Records from a dataset:
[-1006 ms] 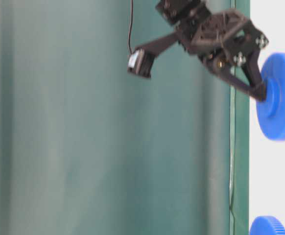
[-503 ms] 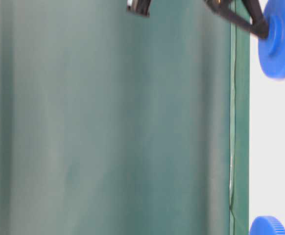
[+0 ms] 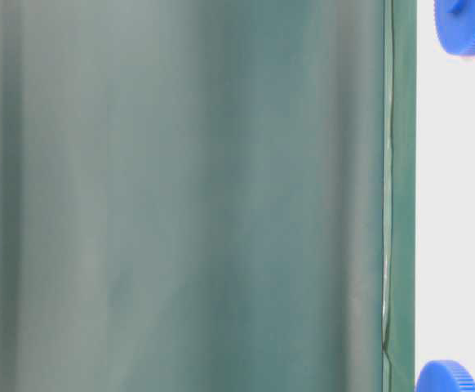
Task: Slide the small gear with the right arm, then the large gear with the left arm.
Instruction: 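Slide the small gear back right with the right gripper, away from the large gear, then move the left gripper over the large blue gear and lower its tip into the hub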
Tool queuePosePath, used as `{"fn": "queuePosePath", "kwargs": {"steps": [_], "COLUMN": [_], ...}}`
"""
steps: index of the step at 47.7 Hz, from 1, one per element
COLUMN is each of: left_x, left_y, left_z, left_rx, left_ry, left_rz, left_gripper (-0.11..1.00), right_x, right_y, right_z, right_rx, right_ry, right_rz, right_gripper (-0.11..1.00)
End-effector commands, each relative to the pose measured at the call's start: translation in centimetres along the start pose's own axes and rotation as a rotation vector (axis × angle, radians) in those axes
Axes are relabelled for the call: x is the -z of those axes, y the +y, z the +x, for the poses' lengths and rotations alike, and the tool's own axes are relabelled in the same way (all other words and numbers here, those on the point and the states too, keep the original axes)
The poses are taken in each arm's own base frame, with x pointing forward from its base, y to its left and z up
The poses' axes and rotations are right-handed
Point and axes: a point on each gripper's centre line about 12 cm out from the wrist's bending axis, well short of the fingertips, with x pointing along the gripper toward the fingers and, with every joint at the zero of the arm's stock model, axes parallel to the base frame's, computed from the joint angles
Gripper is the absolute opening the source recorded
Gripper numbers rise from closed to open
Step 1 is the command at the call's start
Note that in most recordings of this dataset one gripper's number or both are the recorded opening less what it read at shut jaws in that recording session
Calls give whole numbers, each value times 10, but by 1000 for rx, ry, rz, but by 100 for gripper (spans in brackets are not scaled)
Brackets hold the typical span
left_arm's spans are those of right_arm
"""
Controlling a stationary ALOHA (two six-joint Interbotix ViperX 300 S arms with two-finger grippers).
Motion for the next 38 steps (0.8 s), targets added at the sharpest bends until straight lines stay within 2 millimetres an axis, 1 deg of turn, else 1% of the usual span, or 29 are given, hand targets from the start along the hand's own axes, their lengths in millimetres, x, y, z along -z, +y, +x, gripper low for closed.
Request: {"fn": "queuePosePath", "kwargs": {"steps": [1, 12, 17, 24, 33, 38], "left_x": [-8, -7, -6, -6, -5, -6], "left_y": [0, 0, 0, 0, 0, 0], "left_z": [2, 2, 2, 2, 2, 2], "left_rx": [-1, -1, -1, -3, -1, -1], "left_ry": [-22, -20, -14, -12, -11, -11], "left_rz": [-3, -3, -3, -3, -3, -3], "left_gripper": [0, 0, 0, 0, 0, 0], "right_x": [-8, -17, -20, -26, -25, -30], "right_y": [-5, -9, -9, -7, -7, -5], "right_z": [2, 17, 20, 15, 8, 5], "right_rx": [17, 35, 35, 30, 36, 31], "right_ry": [-22, -15, -18, -37, -21, -29], "right_rz": [23, 30, 30, 29, 15, -2], "right_gripper": [51, 51, 51, 51, 51, 51]}}
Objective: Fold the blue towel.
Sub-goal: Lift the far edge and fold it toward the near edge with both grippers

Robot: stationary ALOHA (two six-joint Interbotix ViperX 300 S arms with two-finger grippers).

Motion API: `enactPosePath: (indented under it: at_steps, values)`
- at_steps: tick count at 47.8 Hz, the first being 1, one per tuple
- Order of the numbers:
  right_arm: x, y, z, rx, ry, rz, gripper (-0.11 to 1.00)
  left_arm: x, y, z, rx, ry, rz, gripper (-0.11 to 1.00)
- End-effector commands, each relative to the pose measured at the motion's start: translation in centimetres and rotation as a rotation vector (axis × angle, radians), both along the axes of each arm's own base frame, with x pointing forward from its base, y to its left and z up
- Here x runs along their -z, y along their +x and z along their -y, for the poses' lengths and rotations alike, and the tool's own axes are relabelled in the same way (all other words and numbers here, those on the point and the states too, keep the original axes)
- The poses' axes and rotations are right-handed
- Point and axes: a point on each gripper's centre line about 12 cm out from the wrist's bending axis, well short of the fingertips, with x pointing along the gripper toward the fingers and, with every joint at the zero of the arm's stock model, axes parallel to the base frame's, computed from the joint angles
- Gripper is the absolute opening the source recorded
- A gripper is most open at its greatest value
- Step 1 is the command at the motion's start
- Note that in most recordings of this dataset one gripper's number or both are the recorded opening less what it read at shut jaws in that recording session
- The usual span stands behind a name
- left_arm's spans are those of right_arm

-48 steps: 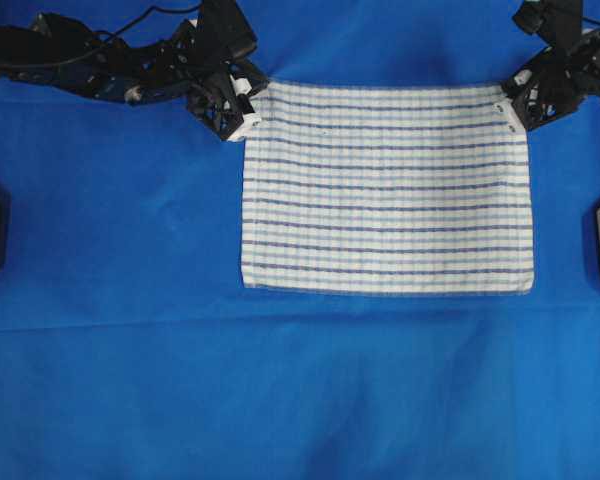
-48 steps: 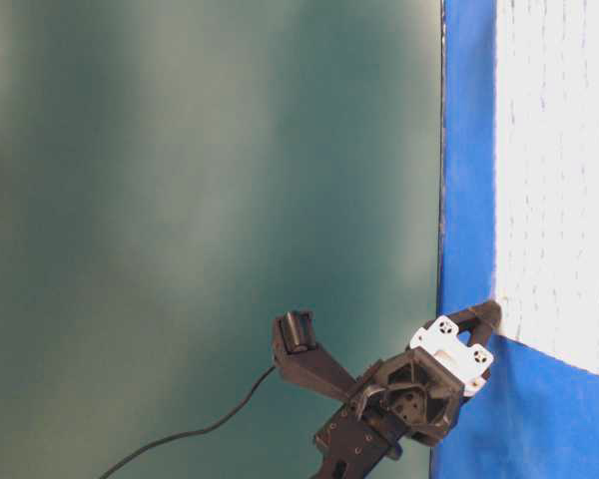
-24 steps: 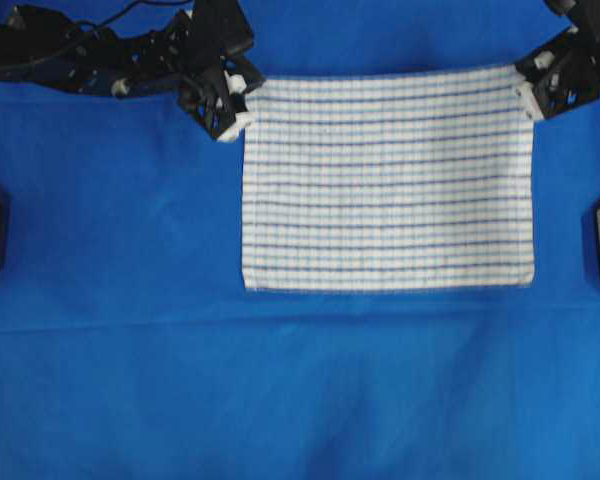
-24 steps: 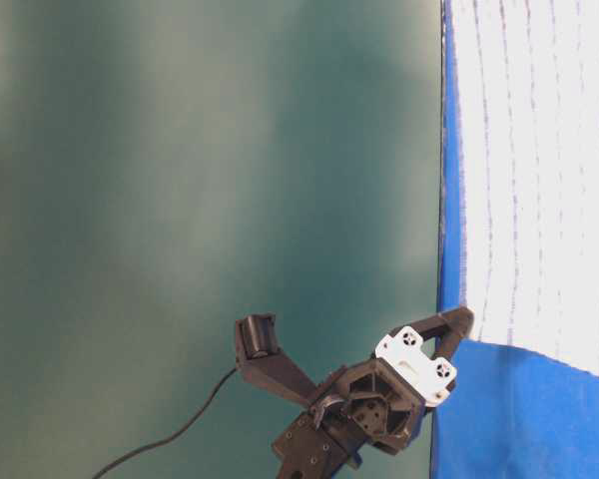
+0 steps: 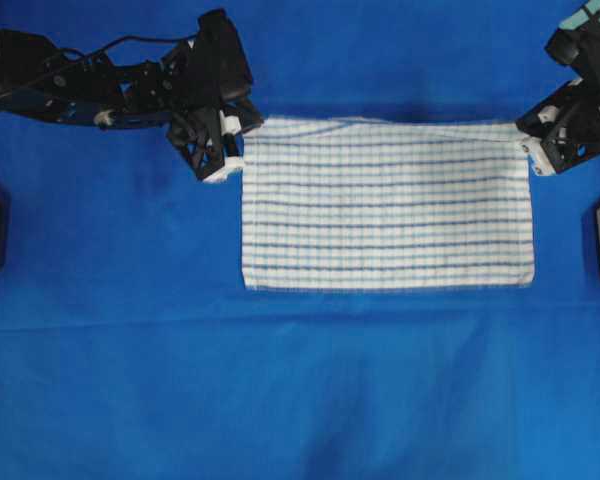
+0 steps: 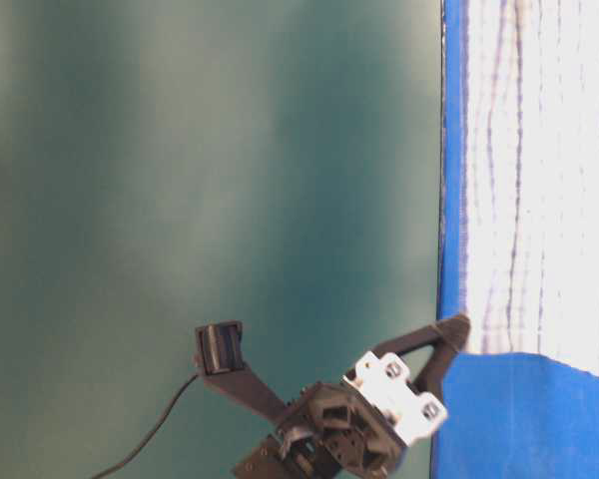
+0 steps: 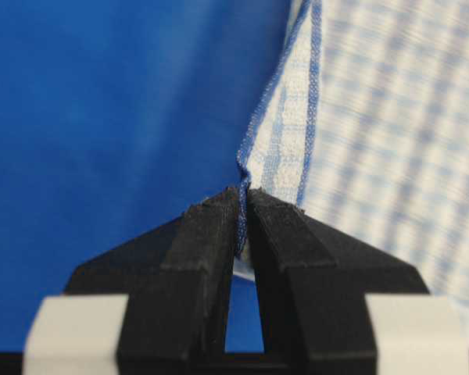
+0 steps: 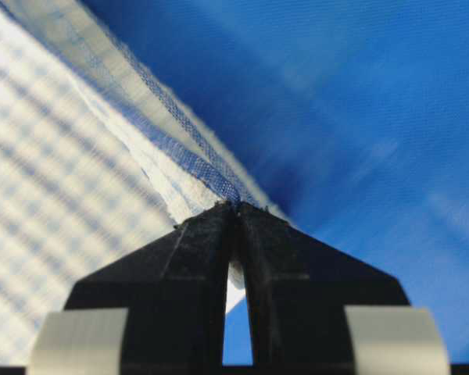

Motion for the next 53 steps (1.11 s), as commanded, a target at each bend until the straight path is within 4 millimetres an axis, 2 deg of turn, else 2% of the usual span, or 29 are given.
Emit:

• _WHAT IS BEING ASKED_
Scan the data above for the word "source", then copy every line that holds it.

• _ANSWER BOX_
Gripper is the absolute opening the source recorded
- Gripper is the absolute opening the source recorded

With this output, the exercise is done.